* **ACTIVITY**
In the entries below, every line that contains "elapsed" must be located and copied.

* **ENTRIES SUPPLIED**

════════════════

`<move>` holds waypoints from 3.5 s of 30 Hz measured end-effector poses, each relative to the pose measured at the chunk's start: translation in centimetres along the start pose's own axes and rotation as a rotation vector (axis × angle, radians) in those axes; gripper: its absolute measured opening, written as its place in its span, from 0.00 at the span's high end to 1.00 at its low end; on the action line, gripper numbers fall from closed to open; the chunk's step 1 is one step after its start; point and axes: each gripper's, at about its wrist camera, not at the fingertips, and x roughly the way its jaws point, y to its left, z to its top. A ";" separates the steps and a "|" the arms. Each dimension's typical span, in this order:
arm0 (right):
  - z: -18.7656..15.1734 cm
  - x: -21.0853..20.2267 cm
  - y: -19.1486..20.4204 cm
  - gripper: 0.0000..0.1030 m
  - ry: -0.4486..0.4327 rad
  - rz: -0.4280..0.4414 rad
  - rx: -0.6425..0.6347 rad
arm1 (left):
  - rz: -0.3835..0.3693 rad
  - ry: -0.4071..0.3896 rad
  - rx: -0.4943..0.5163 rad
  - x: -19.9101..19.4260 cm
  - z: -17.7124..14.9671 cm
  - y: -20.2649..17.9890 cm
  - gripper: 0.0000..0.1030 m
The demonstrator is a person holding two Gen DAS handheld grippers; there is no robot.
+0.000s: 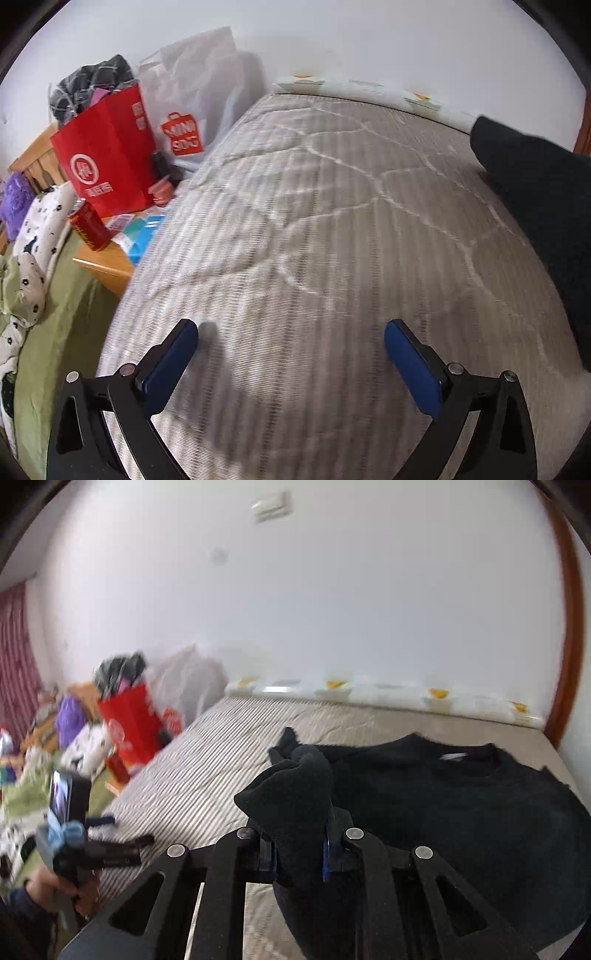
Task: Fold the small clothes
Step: 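Grasp the folded sweatshirt with the right tool and lift it, then carry the held black sweatshirt with the right tool and lower it onto the bed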
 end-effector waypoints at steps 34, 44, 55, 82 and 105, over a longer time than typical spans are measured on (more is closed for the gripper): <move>-11.0 -5.9 -29.6 0.62 0.122 -0.302 0.427 | -0.567 -0.079 0.488 -8.2 -5.6 -31.0 0.05; -11.8 -5.1 -29.4 0.75 0.139 -0.286 0.373 | -0.605 -0.054 0.557 -6.5 -6.5 -35.6 0.45; -10.1 -2.1 -27.2 0.84 0.173 -0.203 0.366 | -0.607 -0.127 0.467 -6.9 -4.8 -31.9 0.80; -4.8 9.5 -3.3 0.84 0.252 0.009 0.136 | -0.454 -0.116 0.113 -3.4 -2.1 -6.9 0.79; -5.7 5.4 -5.2 0.57 0.242 -0.009 0.196 | -0.421 -0.110 0.180 -5.9 -5.3 -5.5 0.36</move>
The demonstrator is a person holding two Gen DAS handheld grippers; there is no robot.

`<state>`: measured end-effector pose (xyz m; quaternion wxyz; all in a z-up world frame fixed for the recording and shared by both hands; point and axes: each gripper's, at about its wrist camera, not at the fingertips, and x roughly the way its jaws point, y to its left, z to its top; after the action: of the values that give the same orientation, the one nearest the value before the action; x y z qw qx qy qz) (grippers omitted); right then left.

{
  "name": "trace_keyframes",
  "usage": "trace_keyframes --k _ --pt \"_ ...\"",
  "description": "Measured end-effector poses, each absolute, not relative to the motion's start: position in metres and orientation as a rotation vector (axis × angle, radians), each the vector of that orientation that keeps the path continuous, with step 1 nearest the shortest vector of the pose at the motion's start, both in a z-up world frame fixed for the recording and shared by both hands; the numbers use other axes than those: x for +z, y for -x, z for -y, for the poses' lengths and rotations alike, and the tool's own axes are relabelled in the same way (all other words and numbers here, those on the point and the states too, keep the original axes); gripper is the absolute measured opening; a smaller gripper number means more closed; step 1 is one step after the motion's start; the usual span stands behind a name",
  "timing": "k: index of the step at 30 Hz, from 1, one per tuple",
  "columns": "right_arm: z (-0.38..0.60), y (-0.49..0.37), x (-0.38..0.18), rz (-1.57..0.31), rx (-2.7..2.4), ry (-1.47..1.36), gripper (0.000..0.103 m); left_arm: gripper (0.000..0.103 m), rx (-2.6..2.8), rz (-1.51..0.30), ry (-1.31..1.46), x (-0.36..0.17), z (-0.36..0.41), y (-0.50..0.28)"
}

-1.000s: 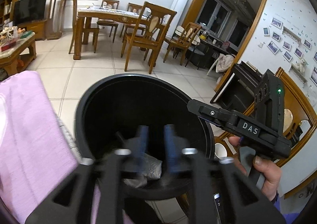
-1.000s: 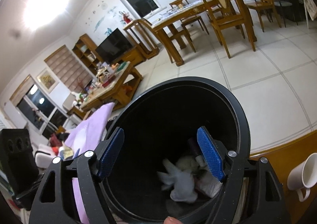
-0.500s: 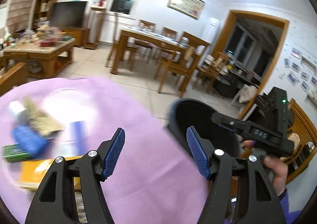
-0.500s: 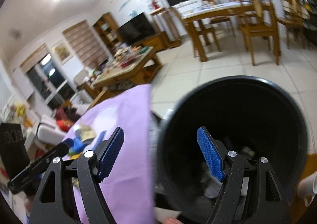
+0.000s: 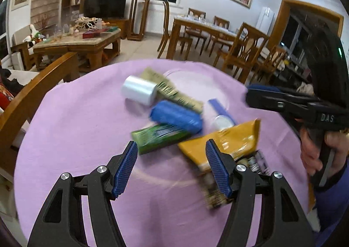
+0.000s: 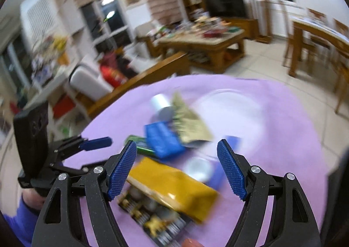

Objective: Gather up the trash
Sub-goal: 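Move both tools back over the table, then grasp the green Doublemint pack with the left tool while the right tool grasps the blue packet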

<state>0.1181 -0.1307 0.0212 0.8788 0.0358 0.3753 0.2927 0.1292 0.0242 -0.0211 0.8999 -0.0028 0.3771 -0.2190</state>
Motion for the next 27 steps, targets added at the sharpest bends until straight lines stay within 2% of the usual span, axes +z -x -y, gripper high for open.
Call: trace_keyframes --k 5,10,18,24,27 --pt "0.059 -0.152 0.003 -0.856 0.655 0.074 0.076 0.065 -0.512 -0.811 -0.048 -0.030 -0.027 -0.139" --pt "0.031 -0.172 -0.023 -0.936 0.658 0.149 0.054 0.065 -0.523 -0.813 -0.115 -0.031 -0.028 -0.148" --pt "0.047 -0.177 -0.022 -0.921 0.662 0.039 0.035 0.065 -0.564 -0.816 -0.215 -0.037 -0.012 -0.153" --pt "0.092 -0.163 -0.001 -0.862 0.671 -0.128 0.034 0.064 -0.594 -0.817 -0.337 -0.043 0.014 -0.163" --pt "0.105 -0.154 0.005 -0.846 0.668 -0.156 0.034 0.059 -0.575 -0.831 -0.380 -0.050 0.023 -0.167"
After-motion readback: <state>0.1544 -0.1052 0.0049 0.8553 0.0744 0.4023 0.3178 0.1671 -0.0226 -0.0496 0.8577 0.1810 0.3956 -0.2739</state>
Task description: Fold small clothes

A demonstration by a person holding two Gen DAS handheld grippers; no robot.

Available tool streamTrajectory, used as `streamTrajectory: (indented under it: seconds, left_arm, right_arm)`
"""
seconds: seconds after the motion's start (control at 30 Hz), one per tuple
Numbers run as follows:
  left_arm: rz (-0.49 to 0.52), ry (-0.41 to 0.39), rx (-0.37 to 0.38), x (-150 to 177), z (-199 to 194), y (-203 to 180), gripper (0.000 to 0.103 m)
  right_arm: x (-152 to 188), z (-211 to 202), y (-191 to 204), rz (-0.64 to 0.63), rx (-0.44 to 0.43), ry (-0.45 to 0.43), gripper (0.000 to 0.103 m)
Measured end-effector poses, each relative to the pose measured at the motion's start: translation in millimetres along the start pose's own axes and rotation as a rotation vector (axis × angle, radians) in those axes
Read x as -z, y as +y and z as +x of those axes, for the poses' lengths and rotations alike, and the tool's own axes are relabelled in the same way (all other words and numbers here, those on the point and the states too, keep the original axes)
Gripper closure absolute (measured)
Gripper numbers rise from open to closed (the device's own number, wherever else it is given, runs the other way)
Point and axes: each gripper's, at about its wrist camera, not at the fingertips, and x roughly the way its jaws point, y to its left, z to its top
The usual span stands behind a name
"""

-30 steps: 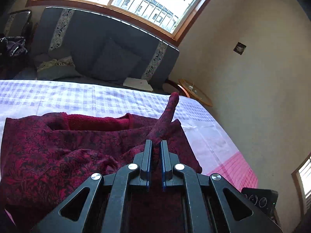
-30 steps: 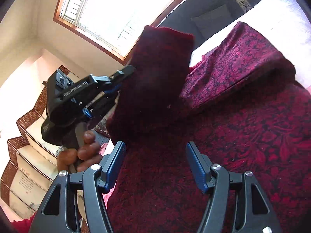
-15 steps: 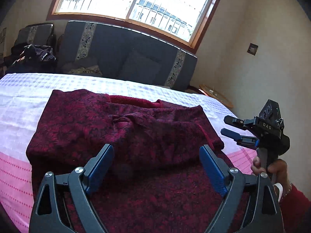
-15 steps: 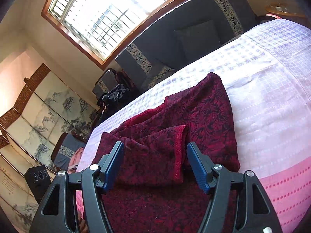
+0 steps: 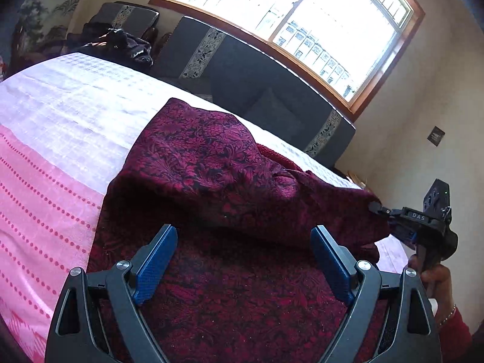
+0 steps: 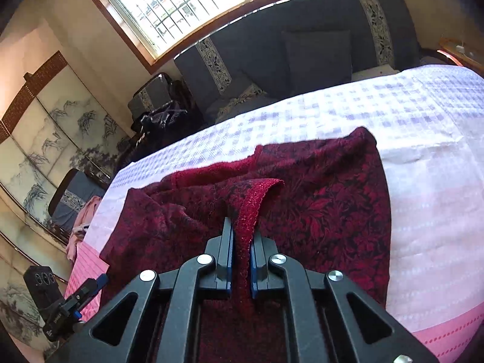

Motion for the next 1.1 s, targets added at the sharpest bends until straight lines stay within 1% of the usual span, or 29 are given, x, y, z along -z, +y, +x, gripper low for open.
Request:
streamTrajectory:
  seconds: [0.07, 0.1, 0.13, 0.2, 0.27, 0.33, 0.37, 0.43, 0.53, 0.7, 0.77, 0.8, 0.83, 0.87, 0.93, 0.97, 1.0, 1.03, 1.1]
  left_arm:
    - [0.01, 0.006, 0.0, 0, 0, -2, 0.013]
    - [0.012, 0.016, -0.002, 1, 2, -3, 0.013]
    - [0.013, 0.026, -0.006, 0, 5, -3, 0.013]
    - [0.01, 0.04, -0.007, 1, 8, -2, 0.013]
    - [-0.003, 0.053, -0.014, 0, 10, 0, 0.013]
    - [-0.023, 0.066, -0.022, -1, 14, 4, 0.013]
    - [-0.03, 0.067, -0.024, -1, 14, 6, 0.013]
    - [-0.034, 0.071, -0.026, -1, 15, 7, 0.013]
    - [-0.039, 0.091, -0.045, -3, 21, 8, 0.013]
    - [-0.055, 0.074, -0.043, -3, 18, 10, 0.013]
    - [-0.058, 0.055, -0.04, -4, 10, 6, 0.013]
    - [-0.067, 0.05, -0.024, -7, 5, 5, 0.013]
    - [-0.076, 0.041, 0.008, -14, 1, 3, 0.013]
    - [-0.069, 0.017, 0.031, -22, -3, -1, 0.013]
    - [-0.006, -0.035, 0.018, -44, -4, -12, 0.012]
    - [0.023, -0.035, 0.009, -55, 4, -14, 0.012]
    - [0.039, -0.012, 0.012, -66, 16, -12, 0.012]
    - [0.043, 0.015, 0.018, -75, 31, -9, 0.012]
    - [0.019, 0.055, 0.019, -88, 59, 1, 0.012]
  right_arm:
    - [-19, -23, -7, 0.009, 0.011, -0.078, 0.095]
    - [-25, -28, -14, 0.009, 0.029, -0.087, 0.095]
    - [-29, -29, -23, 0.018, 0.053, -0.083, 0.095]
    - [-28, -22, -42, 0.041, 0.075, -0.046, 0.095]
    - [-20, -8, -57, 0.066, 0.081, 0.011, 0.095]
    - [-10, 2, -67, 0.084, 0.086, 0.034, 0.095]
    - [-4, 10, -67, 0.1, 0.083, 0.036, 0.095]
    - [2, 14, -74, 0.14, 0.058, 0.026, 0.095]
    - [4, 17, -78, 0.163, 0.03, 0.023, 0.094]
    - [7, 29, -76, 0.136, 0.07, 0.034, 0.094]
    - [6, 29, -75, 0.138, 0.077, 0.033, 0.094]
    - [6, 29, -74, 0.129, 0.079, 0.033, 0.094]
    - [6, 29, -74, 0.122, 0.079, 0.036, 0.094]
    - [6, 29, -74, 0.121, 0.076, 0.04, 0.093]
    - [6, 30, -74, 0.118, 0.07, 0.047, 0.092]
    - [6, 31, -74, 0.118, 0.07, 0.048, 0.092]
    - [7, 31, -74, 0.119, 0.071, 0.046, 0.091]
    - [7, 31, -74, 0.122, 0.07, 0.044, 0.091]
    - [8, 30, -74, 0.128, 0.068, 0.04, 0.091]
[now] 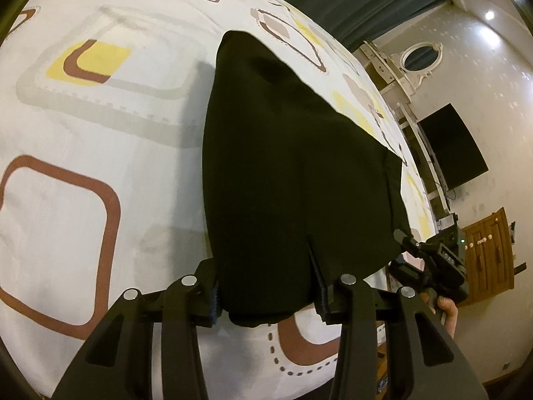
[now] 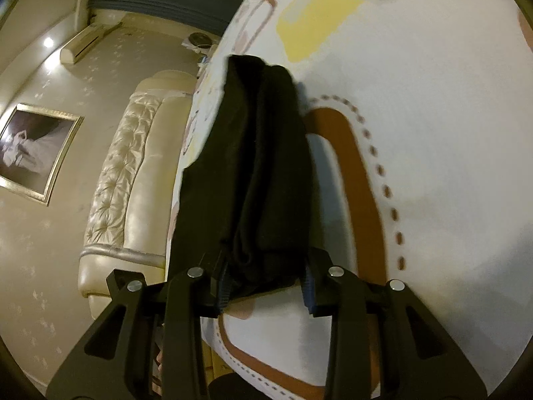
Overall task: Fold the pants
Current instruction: 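Open both grippers and pull them back from the folded pants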
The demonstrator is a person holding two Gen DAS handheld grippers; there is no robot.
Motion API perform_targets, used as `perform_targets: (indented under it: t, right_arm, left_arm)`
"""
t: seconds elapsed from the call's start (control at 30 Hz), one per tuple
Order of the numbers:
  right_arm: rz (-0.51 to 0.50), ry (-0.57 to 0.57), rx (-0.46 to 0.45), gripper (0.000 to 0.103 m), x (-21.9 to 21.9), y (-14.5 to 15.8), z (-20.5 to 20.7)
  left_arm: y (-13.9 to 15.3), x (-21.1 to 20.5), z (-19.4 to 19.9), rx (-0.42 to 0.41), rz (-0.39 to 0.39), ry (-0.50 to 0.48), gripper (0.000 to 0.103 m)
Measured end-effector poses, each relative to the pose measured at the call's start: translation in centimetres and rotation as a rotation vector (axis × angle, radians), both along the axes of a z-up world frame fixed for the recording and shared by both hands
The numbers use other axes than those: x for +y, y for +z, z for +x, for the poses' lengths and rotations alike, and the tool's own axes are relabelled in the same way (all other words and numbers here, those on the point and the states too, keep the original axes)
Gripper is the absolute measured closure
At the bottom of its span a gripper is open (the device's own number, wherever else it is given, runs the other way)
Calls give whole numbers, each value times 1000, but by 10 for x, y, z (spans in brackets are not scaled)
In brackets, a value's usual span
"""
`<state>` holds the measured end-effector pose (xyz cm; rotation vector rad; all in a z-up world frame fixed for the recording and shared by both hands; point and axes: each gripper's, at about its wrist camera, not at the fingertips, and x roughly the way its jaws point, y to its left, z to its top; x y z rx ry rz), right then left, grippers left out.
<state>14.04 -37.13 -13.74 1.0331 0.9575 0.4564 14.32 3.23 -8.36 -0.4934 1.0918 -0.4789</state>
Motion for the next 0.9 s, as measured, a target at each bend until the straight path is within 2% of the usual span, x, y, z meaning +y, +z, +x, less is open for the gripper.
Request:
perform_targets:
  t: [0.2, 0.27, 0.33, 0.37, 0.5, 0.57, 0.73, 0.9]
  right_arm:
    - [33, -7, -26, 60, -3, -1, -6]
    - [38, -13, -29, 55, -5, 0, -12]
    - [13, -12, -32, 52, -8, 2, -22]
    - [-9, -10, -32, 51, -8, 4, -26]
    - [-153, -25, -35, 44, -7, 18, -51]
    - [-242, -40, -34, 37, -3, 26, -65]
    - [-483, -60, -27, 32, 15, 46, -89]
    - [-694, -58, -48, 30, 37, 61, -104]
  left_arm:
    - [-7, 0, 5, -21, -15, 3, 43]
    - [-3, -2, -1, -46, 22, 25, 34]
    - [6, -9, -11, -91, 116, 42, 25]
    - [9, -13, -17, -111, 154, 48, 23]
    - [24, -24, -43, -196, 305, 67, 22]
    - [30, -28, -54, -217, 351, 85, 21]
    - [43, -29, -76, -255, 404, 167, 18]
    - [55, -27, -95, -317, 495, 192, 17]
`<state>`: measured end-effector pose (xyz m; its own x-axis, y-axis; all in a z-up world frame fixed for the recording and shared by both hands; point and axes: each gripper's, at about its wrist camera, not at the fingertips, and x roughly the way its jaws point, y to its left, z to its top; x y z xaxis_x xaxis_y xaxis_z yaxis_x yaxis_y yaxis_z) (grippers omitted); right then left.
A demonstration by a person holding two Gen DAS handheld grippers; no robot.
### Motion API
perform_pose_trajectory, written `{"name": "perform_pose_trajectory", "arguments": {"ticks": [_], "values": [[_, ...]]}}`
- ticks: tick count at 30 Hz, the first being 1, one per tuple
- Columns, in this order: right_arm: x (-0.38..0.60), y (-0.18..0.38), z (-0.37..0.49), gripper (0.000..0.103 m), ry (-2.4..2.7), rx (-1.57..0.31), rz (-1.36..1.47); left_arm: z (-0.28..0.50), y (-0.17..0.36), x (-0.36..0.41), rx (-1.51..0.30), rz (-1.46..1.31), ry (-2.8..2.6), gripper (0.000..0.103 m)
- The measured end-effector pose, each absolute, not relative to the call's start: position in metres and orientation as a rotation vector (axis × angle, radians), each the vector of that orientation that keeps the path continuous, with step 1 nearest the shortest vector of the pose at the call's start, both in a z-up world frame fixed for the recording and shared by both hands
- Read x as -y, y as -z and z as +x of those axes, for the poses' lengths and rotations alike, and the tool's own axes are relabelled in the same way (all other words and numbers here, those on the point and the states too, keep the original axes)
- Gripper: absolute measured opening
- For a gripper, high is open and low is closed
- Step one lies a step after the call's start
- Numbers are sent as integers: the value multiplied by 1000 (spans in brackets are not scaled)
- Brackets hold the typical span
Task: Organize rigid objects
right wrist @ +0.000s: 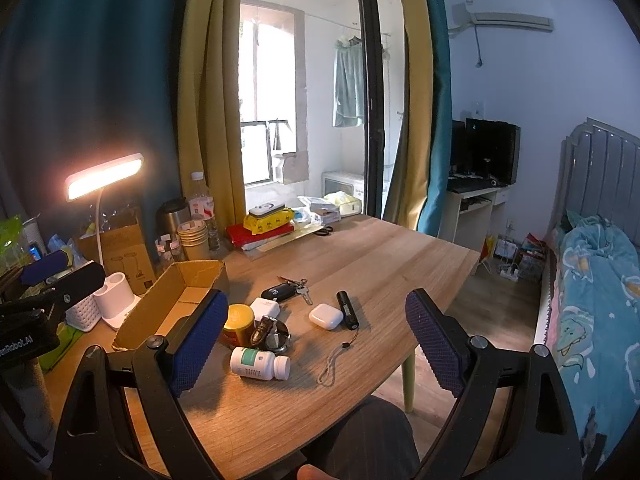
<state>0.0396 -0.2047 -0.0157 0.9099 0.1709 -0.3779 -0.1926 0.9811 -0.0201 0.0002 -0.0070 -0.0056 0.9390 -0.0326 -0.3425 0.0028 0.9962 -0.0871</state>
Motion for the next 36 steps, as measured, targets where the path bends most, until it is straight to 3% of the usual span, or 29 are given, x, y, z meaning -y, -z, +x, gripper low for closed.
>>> {"name": "perform_pose_trajectory", "arguments": {"ticks": [36], "values": [[206, 21, 37, 92, -183, -373, -53, 2, 5, 4, -353, -87, 17, 91]]}}
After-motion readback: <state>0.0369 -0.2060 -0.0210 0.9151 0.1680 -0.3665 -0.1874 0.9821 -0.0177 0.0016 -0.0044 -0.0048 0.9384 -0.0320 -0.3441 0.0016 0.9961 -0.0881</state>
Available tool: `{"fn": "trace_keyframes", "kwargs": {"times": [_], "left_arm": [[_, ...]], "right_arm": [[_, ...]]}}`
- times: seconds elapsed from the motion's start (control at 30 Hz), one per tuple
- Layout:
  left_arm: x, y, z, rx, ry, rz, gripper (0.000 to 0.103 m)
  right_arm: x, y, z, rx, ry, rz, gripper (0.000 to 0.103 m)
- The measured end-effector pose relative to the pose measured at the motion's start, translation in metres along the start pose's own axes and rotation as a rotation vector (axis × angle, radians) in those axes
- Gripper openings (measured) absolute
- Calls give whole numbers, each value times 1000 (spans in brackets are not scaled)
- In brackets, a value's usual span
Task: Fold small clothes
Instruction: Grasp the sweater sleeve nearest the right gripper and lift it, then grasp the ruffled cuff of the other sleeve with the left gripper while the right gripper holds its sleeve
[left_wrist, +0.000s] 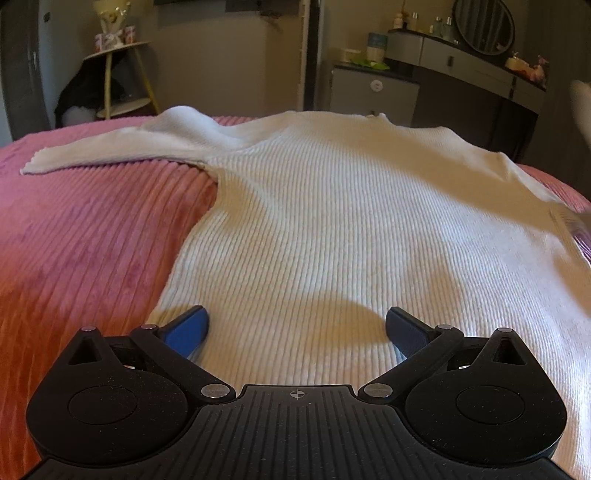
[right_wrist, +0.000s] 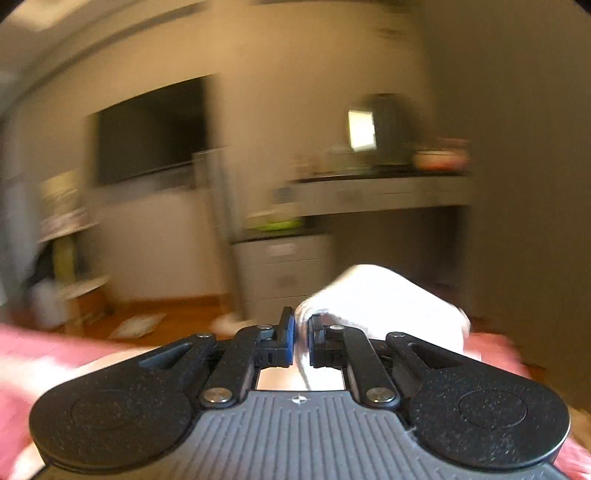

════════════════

* **RESULT BELOW**
t: seconds elapsed from the call's start (control at 30 Hz), one per tuple
- times: seconds elapsed from the motion's start (control at 30 Hz), one per tuple

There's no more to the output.